*** Opening of Records shown ***
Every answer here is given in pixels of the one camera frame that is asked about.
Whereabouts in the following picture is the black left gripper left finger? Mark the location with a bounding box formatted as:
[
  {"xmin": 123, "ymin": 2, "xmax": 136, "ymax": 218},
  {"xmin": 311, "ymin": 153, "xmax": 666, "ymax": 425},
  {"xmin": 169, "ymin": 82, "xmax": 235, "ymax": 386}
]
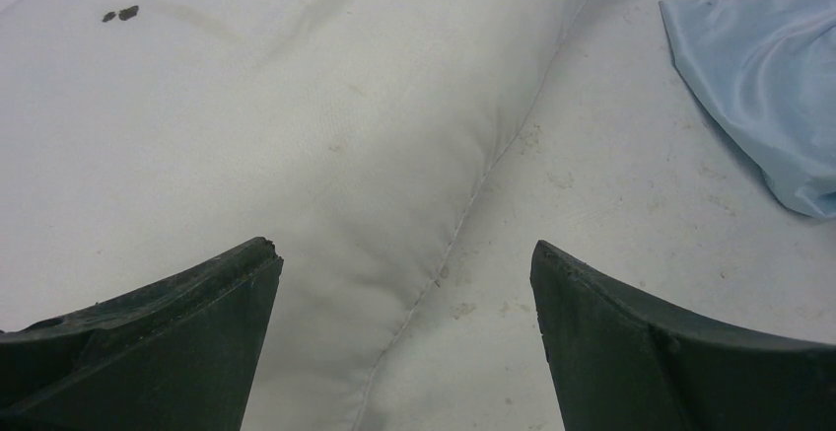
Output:
[{"xmin": 1, "ymin": 238, "xmax": 283, "ymax": 430}]

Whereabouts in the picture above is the light blue pillowcase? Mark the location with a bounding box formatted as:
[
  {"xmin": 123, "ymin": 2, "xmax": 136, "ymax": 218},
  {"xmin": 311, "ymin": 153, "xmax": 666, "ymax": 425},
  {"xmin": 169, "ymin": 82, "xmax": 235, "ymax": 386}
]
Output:
[{"xmin": 660, "ymin": 0, "xmax": 835, "ymax": 219}]

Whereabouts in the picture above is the white pillow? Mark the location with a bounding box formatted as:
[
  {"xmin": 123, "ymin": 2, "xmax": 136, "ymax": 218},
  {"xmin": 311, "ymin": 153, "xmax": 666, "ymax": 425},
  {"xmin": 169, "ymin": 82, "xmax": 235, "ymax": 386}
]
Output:
[{"xmin": 1, "ymin": 0, "xmax": 587, "ymax": 430}]

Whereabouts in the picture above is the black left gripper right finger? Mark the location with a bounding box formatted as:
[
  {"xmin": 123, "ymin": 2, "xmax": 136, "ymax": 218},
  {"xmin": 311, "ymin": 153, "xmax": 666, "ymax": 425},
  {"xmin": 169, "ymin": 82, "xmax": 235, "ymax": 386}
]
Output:
[{"xmin": 530, "ymin": 241, "xmax": 835, "ymax": 430}]
*** Close of Records shown ***
**Directions:**
Print the entries above exactly, leaving pictures out.

**Solution to this task:**
Every answer here is given in pixels of the one camera frame that is asked about.
Whereabouts in the following picture is the black left gripper left finger? Mark the location with a bounding box formatted as:
[
  {"xmin": 123, "ymin": 2, "xmax": 136, "ymax": 218},
  {"xmin": 311, "ymin": 153, "xmax": 666, "ymax": 425},
  {"xmin": 169, "ymin": 82, "xmax": 235, "ymax": 386}
]
Output:
[{"xmin": 1, "ymin": 238, "xmax": 283, "ymax": 430}]

Whereabouts in the picture above is the light blue pillowcase? Mark the location with a bounding box formatted as:
[
  {"xmin": 123, "ymin": 2, "xmax": 136, "ymax": 218},
  {"xmin": 311, "ymin": 153, "xmax": 666, "ymax": 425},
  {"xmin": 169, "ymin": 82, "xmax": 235, "ymax": 386}
]
Output:
[{"xmin": 660, "ymin": 0, "xmax": 835, "ymax": 219}]

Whereabouts in the picture above is the white pillow? Mark the location with a bounding box formatted as:
[
  {"xmin": 123, "ymin": 2, "xmax": 136, "ymax": 218},
  {"xmin": 311, "ymin": 153, "xmax": 666, "ymax": 425},
  {"xmin": 169, "ymin": 82, "xmax": 235, "ymax": 386}
]
Output:
[{"xmin": 1, "ymin": 0, "xmax": 587, "ymax": 430}]

Whereabouts in the picture above is the black left gripper right finger? Mark the location with a bounding box formatted as:
[
  {"xmin": 123, "ymin": 2, "xmax": 136, "ymax": 218},
  {"xmin": 311, "ymin": 153, "xmax": 666, "ymax": 425},
  {"xmin": 169, "ymin": 82, "xmax": 235, "ymax": 386}
]
Output:
[{"xmin": 530, "ymin": 241, "xmax": 835, "ymax": 430}]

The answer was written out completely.